Items from a data source
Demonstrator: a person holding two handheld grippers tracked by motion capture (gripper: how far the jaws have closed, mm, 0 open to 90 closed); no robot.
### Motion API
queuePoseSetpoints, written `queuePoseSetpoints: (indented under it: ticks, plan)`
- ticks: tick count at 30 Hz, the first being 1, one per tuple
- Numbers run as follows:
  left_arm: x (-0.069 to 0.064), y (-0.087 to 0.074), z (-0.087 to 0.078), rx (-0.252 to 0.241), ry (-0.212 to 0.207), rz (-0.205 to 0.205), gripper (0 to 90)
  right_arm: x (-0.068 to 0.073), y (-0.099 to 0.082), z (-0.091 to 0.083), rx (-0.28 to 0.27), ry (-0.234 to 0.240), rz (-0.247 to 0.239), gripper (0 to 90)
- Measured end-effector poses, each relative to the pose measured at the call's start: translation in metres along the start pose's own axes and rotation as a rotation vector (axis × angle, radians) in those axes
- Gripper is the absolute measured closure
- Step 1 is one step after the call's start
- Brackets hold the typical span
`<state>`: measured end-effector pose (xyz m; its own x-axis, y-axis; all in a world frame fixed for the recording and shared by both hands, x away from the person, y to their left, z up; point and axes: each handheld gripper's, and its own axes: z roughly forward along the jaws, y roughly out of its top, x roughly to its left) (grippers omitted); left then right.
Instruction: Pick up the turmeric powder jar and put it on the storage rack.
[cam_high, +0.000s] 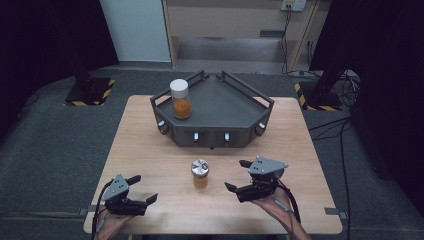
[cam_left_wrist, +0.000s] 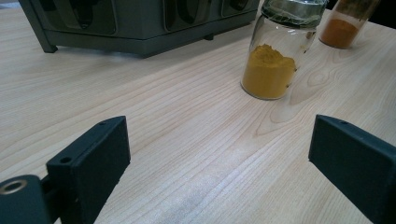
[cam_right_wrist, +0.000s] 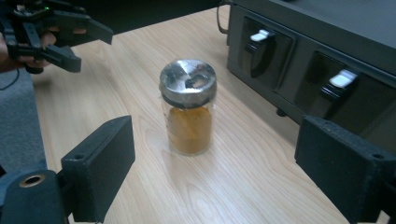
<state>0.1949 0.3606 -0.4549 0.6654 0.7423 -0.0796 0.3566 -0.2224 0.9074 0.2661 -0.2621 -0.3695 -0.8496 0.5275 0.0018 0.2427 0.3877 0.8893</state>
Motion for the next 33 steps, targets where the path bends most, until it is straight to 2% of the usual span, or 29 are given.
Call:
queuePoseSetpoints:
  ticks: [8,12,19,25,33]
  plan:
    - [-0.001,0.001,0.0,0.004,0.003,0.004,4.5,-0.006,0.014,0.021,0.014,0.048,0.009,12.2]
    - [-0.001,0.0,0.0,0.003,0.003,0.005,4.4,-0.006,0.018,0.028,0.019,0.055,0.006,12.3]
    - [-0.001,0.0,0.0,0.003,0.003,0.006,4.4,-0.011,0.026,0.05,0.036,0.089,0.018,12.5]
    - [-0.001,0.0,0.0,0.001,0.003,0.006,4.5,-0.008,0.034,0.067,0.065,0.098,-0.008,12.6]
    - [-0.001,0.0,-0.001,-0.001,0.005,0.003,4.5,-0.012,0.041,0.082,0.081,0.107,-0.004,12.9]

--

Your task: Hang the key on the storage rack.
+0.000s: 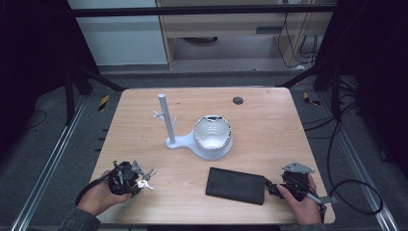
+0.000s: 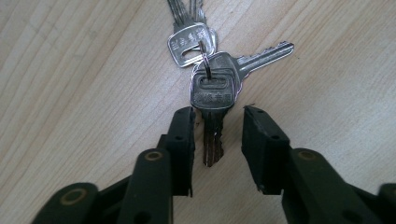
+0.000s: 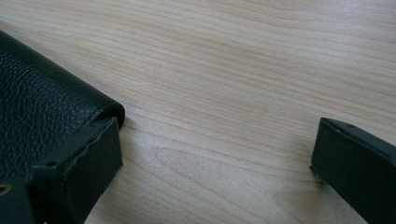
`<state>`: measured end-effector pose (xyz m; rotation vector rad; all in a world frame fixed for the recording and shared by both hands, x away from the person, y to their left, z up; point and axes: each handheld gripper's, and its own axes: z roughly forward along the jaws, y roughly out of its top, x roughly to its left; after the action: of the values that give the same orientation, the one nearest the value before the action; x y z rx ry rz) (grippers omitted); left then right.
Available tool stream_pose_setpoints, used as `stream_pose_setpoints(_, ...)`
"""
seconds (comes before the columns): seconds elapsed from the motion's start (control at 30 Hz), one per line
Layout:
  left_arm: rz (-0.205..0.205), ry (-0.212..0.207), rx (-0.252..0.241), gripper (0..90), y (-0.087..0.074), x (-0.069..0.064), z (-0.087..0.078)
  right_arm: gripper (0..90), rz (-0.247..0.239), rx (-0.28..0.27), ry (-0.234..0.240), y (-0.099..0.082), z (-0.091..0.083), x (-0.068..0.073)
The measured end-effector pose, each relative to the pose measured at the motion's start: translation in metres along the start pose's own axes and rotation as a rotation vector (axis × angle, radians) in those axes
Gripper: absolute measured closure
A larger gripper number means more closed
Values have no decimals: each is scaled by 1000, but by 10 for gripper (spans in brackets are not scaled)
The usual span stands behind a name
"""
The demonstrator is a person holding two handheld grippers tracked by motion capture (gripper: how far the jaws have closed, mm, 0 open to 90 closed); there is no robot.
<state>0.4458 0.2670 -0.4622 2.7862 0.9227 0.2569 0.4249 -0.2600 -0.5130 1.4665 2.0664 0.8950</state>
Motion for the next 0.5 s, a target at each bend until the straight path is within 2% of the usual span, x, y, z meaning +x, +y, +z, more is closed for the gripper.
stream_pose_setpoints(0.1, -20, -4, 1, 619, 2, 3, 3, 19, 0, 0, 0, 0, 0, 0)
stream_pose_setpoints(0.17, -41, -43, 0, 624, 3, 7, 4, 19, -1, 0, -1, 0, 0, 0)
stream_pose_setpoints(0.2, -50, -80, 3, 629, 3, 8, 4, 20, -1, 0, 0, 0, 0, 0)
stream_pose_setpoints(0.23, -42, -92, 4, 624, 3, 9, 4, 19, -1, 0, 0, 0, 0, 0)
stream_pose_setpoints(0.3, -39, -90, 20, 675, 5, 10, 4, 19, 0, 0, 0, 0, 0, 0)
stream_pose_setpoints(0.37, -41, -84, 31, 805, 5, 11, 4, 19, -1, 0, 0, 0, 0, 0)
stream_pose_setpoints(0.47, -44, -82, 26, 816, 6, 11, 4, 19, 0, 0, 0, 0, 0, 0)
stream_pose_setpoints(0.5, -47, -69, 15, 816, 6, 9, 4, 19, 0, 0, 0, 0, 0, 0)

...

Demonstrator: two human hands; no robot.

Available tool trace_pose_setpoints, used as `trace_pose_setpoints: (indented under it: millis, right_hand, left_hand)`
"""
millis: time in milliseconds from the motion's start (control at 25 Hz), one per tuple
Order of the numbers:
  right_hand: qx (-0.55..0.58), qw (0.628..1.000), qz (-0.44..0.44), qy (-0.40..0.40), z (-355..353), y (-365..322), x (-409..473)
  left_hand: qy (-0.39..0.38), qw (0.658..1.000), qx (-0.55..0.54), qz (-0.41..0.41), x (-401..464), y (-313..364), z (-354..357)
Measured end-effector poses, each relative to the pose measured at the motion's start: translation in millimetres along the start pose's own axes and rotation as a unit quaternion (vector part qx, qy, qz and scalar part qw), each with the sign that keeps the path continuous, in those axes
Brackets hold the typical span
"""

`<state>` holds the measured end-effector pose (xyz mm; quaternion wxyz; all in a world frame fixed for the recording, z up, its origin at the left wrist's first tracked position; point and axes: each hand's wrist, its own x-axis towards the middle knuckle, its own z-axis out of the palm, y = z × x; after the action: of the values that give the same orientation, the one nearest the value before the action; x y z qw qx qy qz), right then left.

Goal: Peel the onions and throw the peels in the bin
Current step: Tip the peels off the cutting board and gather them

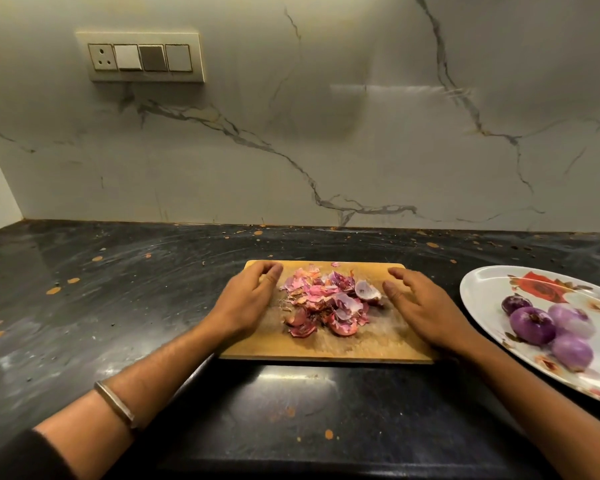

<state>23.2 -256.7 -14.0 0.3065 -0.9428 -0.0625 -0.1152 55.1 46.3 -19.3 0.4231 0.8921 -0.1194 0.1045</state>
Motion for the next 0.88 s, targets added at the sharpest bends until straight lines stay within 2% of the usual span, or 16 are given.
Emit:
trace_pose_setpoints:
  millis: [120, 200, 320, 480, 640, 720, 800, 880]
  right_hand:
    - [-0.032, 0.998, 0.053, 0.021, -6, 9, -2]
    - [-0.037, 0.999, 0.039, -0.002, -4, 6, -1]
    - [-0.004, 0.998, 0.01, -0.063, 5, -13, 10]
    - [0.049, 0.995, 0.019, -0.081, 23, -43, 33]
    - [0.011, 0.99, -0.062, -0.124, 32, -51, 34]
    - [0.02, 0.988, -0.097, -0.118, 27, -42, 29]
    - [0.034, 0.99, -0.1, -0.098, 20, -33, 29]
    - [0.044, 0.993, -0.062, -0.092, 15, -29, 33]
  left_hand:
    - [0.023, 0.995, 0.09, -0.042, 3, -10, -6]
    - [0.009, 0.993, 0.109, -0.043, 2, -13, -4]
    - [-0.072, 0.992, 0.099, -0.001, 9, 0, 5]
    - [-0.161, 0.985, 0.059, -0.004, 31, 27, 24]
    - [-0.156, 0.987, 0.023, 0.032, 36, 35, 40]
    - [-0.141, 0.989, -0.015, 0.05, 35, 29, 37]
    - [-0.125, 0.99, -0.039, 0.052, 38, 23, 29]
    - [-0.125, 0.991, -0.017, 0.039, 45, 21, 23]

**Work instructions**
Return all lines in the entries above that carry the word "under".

**Response area**
queuePoseSetpoints, written `queuePoseSetpoints: (indented under it: ticks, plan)`
Available tool trace_pose_setpoints, used as `trace_pose_setpoints: (indented under it: millis, right_hand, left_hand)`

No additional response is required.